Prove (or derive) the de Polignac formula for the prime decomposition of $n!$

I can't seem to find any papers published dedicated to show that the de Polignac formula has a rigorous derivation. From Wikipedia's entry for the formula:

Let $n \geq 1$ be an integer.
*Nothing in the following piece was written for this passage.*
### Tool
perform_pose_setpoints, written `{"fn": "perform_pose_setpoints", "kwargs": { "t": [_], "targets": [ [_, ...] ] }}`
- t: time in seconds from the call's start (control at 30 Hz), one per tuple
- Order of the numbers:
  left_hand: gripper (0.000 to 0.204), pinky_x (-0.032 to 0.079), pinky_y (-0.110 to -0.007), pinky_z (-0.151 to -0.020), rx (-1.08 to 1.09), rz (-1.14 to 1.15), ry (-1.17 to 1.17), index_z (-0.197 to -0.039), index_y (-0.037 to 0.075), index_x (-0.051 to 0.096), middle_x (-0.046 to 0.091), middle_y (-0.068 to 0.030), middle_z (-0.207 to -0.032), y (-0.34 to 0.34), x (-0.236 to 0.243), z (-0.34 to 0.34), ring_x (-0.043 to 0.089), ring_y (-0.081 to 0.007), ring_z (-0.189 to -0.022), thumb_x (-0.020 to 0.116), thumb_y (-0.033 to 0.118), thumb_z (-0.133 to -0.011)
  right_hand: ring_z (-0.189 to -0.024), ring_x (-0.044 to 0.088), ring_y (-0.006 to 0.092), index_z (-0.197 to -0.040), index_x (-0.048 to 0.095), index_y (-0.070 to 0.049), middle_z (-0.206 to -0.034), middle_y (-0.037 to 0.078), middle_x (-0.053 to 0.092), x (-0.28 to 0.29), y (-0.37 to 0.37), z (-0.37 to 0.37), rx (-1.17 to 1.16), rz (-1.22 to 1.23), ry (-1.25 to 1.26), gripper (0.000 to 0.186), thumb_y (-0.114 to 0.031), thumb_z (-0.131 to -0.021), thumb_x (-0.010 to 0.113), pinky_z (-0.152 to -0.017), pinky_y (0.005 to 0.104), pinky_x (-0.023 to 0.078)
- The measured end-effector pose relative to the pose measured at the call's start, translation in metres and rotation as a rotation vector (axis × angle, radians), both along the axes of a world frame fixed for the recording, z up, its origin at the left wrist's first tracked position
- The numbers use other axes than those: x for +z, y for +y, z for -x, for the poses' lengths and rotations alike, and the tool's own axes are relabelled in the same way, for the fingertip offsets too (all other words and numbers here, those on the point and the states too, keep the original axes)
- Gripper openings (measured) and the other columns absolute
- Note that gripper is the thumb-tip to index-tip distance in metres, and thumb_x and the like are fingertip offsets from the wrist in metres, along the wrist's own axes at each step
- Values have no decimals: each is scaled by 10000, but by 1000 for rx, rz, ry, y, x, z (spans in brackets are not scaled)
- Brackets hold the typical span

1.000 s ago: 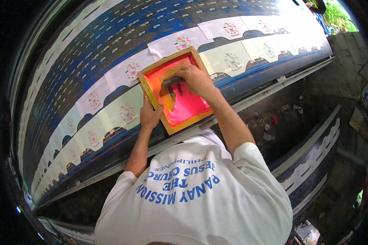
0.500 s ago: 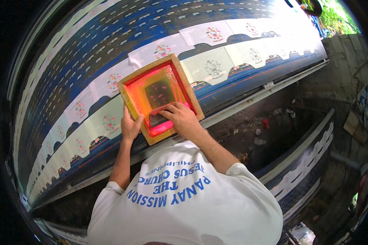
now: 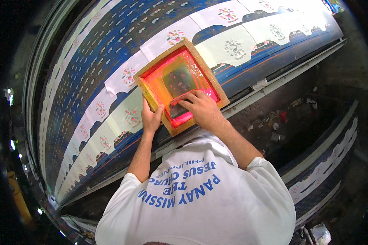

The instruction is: The person holds a wooden frame with a mesh screen over a tray of pink liquid and repeatedly rubs the screen with a dark pad. The person moves the frame along a long table lined with patterned paper sheets while continuing to rub the screen.

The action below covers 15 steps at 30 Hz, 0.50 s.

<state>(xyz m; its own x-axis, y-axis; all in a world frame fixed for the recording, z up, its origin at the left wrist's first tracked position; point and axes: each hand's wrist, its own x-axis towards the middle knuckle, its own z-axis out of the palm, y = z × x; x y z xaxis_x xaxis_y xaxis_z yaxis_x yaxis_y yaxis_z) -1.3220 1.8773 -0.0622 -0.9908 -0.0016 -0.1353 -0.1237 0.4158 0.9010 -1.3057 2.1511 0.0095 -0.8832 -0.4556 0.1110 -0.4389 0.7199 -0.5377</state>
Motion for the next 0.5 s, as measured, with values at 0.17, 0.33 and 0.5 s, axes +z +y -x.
{"fn": "perform_pose_setpoints", "kwargs": {
  "t": [0.17,0.33,0.5],
  "targets": [
    [856,575,-407,-1090,19,-206,57,-1670,-40,360,734,-200,-1389,11,-6,3,737,-247,-1243,784,197,-966,-1307,632,334,-1339,757,-79,-1382,88,695,-9,11,0,23,39,65,505,-7,-839,743,-1151,443,548],
    [820,555,-394,-1105,-11,-161,21,-1655,-53,381,698,-183,-1423,6,-8,2,712,-235,-1241,765,173,-966,-1269,651,332,-1274,786,-64,-1311,109,719,-10,17,2,39,99,84,419,-21,-861,729,-1125,448,558],
    [809,561,-390,-1095,8,-140,3,-1660,-36,392,714,-172,-1406,9,-4,1,717,-230,-1238,758,151,-963,-1217,682,343,-1228,807,-64,-1245,141,744,13,20,35,174,11,-203,365,-3,-882,705,-1073,462,571]
  ]
}}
The prime decomposition of $n!$ is given by $$n! = \prod_{\text{prime } p \leq n}\;p^{s_p(n)}$$ where $$s_p(n) = \sum_{j=1}^\infty \left\lfloor \frac{n}{p^j} \right\rfloor $$

Could someone please let me know the derivation or provide a link to a paper which sheds light upon the derivation of the aforementioned formula?

Thank you in advance.

Solution 1:

In the product $1\cdot2\cdot3\cdots n$, there are exactly $m:=\lfloor\dfrac np\rfloor$ factors that are multiples of a given prime $p$, namely $p,2p,3p,\cdots mp$.

Discarding all other factors and dividing by $p^m$, what remains is $m!$, and you can iterate.

Example:

With $p=3$, $$14!=1\cdot2\cdot\color{green}3\cdot4\cdot5\cdot\color{green}6\cdot7\cdot8\cdot\color{green}9\cdot10\cdot11\cdot\color{green}{12}\cdot13\cdot14$$ then $$4!=1\cdot2\cdot\color{green}3\cdot4,$$

so that the multiplicity of $3$ is $5$.

Solution 2:

I find it easier to think of the (exponent of) the power of $p$ dividing $n!$ as $\frac{n- \sigma_{p}(n)}{p-1}$, where $\sigma_{p}(n)$ is the sum ( in $\mathbb{Z}$ ) of the digits of the base $p$ expansion of $n$. This is the same as stated in the question, but expressed differently.

It isn't really necessary, but it is possible to see this using a little group theory. If we write $n = a_{0} + a_{1}p + \ldots + a_{s}p^{s}$ where $0 \leq a_{i} \leq p-1$ for each $i$, it is easy to check that the power of $p$ dividing $n!$ is $a_{1}d_{1} + \ldots + a_{s}d_{s}$ where $p^{d_{i}}$ is the power of $p$ dividing $p^{i}!$.

Using a wreath product construction from group theory, it is possible to see that the power of $p$ dividing $p^{i}!$ is $\frac{p^{i}-1}{p-1}$ for each $i$. Alternatively, it is possible to prove directly by induction that $d_{i+1} = 1 + pd_{i}$ for each $i$, and it is clear that $d_{1} = 1$, so the value of $d_{i}$ is as claimed for each $i$.

Hence the (exponent in) power of $p$ diving $n!$ is $\sum_{i=1}^{n} \frac{a_{i}p^{i}- a_{i}}{p-1}$, which is $\frac{n- \sigma_{p}(n)}{p-1}$, as claimed above.